以短短小芽孢杆菌B15的总DNA为模板,利用PCR技术克隆到其细胞壁蛋白基因串联启动子和信号肽编码序列,测序分析后提交GenBank,登录号为AY956423。重新设计引物扩增该片段并在PCR产物两侧引入BamHⅠ和PstⅠ酶切位点,将PCR产物双酶切后克隆至穿梭载体pP43NMK的相应位点构建分泌表达载体pP15MK,插入片段置于该载体中mpd基因的上游,并使信号肽编码序列与去除了自身信号肽编码序列的mpd基因阅读框恰好融合。将pP15MK导入枯草杆菌构建表达菌株1A751(pP15MK),在短短小芽孢杆菌启动子和信号肽元件的带动下,mpd基因能够在表达菌株的对数生长期和稳定期持续性高效分泌表达,表达产物结合在细胞膜上;发酵液在48h酶活达到最高值7.79U/mL,是出发菌株邻单胞菌M6表达量的8.1倍。

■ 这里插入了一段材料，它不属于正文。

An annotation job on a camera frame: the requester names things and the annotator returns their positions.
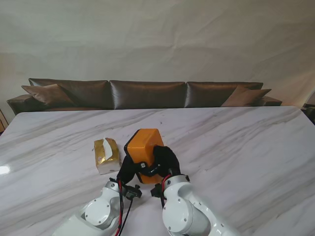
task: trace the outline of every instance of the black cable
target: black cable
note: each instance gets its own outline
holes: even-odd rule
[[[161,196],[161,204],[162,204],[162,208],[164,208],[164,206],[165,206],[165,202],[164,202],[164,197],[163,196]]]
[[[124,214],[123,183],[120,182],[120,184],[121,184],[121,188],[119,187],[120,213],[123,217],[123,214]]]
[[[131,209],[132,201],[133,201],[133,199],[130,200],[130,205],[129,205],[129,208],[128,208],[128,211],[127,211],[127,214],[126,214],[124,223],[123,223],[123,225],[122,225],[122,228],[120,229],[120,232],[119,232],[119,235],[118,235],[118,236],[120,236],[120,235],[122,234],[123,228],[124,228],[124,226],[125,226],[127,217],[128,217],[128,215],[129,215],[129,212],[130,212],[130,209]]]
[[[123,187],[122,186],[122,182],[120,180],[117,181],[118,184],[118,193],[119,193],[119,203],[120,203],[120,213],[119,213],[119,223],[118,223],[118,228],[117,231],[115,233],[115,236],[118,236],[118,233],[120,233],[120,229],[121,229],[121,222],[123,221],[123,206],[122,206],[122,195],[123,195]]]

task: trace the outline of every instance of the sofa
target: sofa
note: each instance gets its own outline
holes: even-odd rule
[[[75,106],[50,107],[32,95],[7,102],[15,114],[38,111],[79,111],[153,108],[220,107],[237,87],[261,89],[258,82],[135,82],[118,80],[71,81],[29,79],[31,86],[58,85]],[[253,106],[280,106],[281,101],[264,96]]]
[[[310,121],[315,124],[315,91],[304,103],[301,110],[308,117],[308,119],[310,119]]]

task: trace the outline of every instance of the table
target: table
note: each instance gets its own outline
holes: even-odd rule
[[[196,191],[243,235],[315,235],[315,127],[295,107],[191,108],[19,114],[0,137],[0,235],[50,236],[98,197],[109,177],[94,141],[123,145],[158,128]],[[123,234],[168,235],[160,200],[141,185]]]

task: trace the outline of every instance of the gold tissue box
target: gold tissue box
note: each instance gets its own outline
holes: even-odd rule
[[[119,150],[115,140],[105,138],[94,141],[95,163],[103,175],[120,169]]]

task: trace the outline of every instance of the orange box
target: orange box
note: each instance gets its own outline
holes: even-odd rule
[[[139,129],[126,145],[126,150],[134,163],[144,161],[151,166],[154,162],[153,147],[155,145],[164,146],[162,137],[158,129]],[[160,183],[162,177],[154,175],[152,177],[140,174],[142,183]]]

Construction of the shuttle expression-secretion vector with the promoters and signal peptide-encoding sequence from Brevibacillus brevis

The multiple and tandem promoters and signal peptide-encoding sequence of cell wall protein encoding gene was amplified from Brevibacillus brevis B15 total DNA,the PCR fragment was cloned,sequenced and analyzed,then was submitted to GenBank with a Accession No.AY956423.Another pair of primers were designed to amplify the fragment again,BamHI and PstI sites was introduced flanking the PCR production.BamHI/PstI digested fragment was cloned into the corresponding site of shuttle vector pP43NMK to generate the expression-secretion vector pP15MK.The inserted fragment was upstream of mpd gene and the signal peptide-encoding sequence was fused in frame with the mpd gene,which its own signal peptide-encoding sequence was deleted.The recombinant vector was transformed into Bacillus subtilis 1A751,under the control of the promoters and signal peptide from Brevibacillus brevis B15,mpd gene was continuously expressed and secreted at a high efficiency throughout the exponential growth phase and into the late stationary phase,the expression production methyl parathion hydrolase(MPH) was attached on the outside of the cell membrane.MPH activity accumulated to a maximum level of 7.79 U/mL after 48 h of cultivation at the late stationary phase,which was 8.1-fold higher than the expression level of the original Plesiomonas strain M6.